Tuesday, 25 June 2013

Centos 6/RHEL writing image file to USB drive

You can write a Centos 6 install image file on to a USB stick in order to boot from it. This is often useful for installing on a device which has no DVD drive but can be set to boot from a USB stick, such as netbooks etc.

Write image file to USB

To do this first download the required image from one of the mirrors The netinstall.iso is the one used on this blog for building up the system. Keep it in the home directory when done.

Now insert your USB drive and find out the device path it has been assigned, such as /dev/sdc, you can use mount or fdisk for this depending whether your system mounts it automatically.

$ sudo fdisk -l

 Disk /dev/sdc: 4022 MB, 4022337024 bytes
124 heads, 62 sectors/track, 1021 cylinders
Units = cylinders of 7688 * 512 = 3936256 bytes
Sector size (logical/physical): 512 bytes / 512 bytes
I/O size (minimum/optimal): 512 bytes / 512 bytes
Disk identifier: 0x6f20736b

You can also use

$ mount

To see if the device is mounted, if it has been, then use umount to unmount it. For example

$ sudo umount /dev/sdc

Now you have found the device name you can write the downloaded image file to it using the dd command. As root issue

# dd if=/home/anton/CentOS-6.4-i386-netinstall.iso of=/dev/sdc

Replacing the user and file/path names with yours, this will write the image you have in your home directory to the USB drive.

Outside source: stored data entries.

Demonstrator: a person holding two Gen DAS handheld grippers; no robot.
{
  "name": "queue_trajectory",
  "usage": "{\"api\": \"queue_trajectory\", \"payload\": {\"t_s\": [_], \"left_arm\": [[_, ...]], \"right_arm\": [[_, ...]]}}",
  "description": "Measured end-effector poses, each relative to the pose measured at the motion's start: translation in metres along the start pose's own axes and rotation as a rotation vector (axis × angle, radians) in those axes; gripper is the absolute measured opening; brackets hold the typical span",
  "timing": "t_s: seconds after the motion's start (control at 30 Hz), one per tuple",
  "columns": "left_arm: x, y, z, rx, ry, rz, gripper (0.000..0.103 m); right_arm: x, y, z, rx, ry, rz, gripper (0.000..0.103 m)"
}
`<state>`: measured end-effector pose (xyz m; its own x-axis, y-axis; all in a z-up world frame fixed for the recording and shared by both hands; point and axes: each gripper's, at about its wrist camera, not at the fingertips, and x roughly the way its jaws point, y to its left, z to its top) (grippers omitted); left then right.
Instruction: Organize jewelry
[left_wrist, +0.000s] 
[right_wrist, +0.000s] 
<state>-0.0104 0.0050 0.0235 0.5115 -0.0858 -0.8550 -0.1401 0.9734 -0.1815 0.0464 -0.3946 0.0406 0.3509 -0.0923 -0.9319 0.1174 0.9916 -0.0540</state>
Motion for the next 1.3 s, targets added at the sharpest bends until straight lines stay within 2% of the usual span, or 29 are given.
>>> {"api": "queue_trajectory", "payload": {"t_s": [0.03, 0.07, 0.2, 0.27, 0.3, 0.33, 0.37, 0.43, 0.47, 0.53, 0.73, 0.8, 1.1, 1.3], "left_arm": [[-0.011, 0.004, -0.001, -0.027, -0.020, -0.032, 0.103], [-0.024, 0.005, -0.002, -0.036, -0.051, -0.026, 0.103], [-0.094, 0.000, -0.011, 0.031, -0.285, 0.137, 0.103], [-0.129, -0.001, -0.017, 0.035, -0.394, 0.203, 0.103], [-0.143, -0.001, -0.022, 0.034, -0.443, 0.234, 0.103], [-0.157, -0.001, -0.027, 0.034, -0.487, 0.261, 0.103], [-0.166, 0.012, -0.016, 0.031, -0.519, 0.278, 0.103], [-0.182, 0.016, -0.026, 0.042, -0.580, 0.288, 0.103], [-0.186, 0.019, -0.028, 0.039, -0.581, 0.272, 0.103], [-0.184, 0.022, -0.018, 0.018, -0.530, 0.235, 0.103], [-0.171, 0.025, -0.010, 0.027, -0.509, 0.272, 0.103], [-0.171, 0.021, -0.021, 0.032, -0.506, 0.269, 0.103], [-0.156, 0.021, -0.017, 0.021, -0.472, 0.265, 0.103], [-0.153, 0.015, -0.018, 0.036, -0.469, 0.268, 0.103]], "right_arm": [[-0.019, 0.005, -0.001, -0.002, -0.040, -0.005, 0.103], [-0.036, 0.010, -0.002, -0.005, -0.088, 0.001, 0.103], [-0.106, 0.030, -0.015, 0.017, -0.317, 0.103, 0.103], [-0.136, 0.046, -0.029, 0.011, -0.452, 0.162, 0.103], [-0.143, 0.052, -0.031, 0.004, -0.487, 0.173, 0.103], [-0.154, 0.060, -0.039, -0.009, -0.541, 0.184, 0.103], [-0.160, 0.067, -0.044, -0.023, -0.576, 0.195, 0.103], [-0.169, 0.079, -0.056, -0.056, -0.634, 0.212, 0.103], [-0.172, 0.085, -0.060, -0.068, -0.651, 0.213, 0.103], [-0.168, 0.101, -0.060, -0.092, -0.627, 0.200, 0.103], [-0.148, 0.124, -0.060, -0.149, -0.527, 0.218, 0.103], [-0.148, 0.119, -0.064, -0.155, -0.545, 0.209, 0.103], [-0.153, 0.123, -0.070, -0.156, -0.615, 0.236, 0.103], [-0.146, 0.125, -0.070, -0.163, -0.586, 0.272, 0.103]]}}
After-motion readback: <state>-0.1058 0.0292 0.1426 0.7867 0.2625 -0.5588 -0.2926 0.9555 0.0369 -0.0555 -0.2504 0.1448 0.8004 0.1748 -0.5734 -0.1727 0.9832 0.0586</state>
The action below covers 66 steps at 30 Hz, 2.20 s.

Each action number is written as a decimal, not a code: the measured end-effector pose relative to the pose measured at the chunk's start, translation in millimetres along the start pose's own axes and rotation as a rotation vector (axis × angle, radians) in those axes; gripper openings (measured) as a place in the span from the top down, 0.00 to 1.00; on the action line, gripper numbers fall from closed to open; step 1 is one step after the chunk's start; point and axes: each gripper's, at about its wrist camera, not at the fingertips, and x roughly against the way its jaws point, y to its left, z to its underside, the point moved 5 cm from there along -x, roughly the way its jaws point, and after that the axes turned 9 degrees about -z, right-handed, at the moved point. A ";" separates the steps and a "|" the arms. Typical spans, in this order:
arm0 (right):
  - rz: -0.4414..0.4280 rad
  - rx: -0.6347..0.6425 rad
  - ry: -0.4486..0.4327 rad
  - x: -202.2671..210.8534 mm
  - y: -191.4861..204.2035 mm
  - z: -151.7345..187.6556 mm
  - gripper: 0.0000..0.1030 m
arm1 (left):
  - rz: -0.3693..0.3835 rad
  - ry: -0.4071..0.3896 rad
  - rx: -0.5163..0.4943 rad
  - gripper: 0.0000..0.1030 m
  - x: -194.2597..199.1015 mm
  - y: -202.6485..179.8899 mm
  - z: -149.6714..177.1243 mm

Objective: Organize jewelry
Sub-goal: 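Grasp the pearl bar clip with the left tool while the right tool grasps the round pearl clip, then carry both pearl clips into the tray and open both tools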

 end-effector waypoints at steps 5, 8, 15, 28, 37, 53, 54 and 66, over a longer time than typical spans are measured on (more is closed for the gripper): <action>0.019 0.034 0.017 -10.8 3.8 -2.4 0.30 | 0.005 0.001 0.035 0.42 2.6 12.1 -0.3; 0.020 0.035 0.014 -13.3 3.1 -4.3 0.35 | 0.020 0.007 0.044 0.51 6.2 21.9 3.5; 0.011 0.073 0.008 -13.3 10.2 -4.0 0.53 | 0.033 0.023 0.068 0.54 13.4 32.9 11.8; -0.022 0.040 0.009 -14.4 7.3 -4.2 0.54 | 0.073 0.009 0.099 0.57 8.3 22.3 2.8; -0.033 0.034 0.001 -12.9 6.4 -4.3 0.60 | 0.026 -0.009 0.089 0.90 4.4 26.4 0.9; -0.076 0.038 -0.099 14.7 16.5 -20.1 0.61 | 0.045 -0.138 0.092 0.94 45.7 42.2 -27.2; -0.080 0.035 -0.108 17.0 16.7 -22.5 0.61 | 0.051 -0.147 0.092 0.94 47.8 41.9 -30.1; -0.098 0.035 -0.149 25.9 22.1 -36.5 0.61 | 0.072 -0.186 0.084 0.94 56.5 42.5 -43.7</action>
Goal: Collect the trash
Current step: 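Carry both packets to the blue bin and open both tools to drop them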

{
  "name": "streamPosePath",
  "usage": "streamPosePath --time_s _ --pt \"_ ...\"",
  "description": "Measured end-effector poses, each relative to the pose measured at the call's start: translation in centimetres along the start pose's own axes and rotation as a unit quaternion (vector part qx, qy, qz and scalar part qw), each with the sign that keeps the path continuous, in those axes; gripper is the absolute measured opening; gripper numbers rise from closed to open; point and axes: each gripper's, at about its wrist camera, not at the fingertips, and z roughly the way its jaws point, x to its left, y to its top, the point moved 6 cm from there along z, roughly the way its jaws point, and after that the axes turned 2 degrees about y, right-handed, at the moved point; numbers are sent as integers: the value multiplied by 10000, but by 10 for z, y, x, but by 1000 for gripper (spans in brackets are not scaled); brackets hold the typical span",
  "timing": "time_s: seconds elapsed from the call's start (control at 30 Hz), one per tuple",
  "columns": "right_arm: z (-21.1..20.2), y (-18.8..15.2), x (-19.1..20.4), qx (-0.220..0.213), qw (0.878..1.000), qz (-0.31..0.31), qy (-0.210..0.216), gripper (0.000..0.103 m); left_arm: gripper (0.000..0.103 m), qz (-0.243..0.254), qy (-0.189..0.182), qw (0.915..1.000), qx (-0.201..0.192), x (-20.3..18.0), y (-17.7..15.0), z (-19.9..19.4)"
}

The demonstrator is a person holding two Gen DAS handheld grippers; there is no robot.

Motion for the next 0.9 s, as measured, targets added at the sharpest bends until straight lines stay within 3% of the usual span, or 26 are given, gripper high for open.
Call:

So you can now use this to boot from and install Centos 6 on a device which doesn't have a DVD drive but can be configured to boot from a USB stick.

Read image from a DVD drive

If you have the installation media on a DVD disc and wish to turn it into an image file to use as above or in another fashion then just place it in the drive and find the device name with ls

$ ls -l /sys/block/*/device

lrwxrwxrwx. 1 root root 0 Jun 29 18:16 /sys/block/sda/device -> ../../../1:0:1:0
lrwxrwxrwx. 1 root root 0 Jun 29 18:16 /sys/block/sdb/device -> ../../../4:0:1:0
lrwxrwxrwx. 1 root root 0 Jun 29 18:16 /sys/block/sr0/device -> ../../../4:0:0:0

The third entry down is not a hard drive or partition and is likely to be a cd drive, confirm it with

$ ls -l /dev/sr0

brw-rw----+ 1 root cdrom 11, 0 Jun 29 18:16 /dev/sr0

and you can use the dd command with the device path

# dd if=/dev/sr0 of=/path/and/filename.iso

to make an .iso image copy of the DVD disc, where /dev/sr0 is the disc to copy and path and filename is the location to copy to.

Mount an image file 

You may also want to mount the image you just created or any other image, do this with the mount -o loop. after creating a directory in which to mount it, for example

# mkdir /mnt/myimage

# mount -o loop nameofimage.iso /mnt/myimage

(Assumes you are in the same directory as the iso)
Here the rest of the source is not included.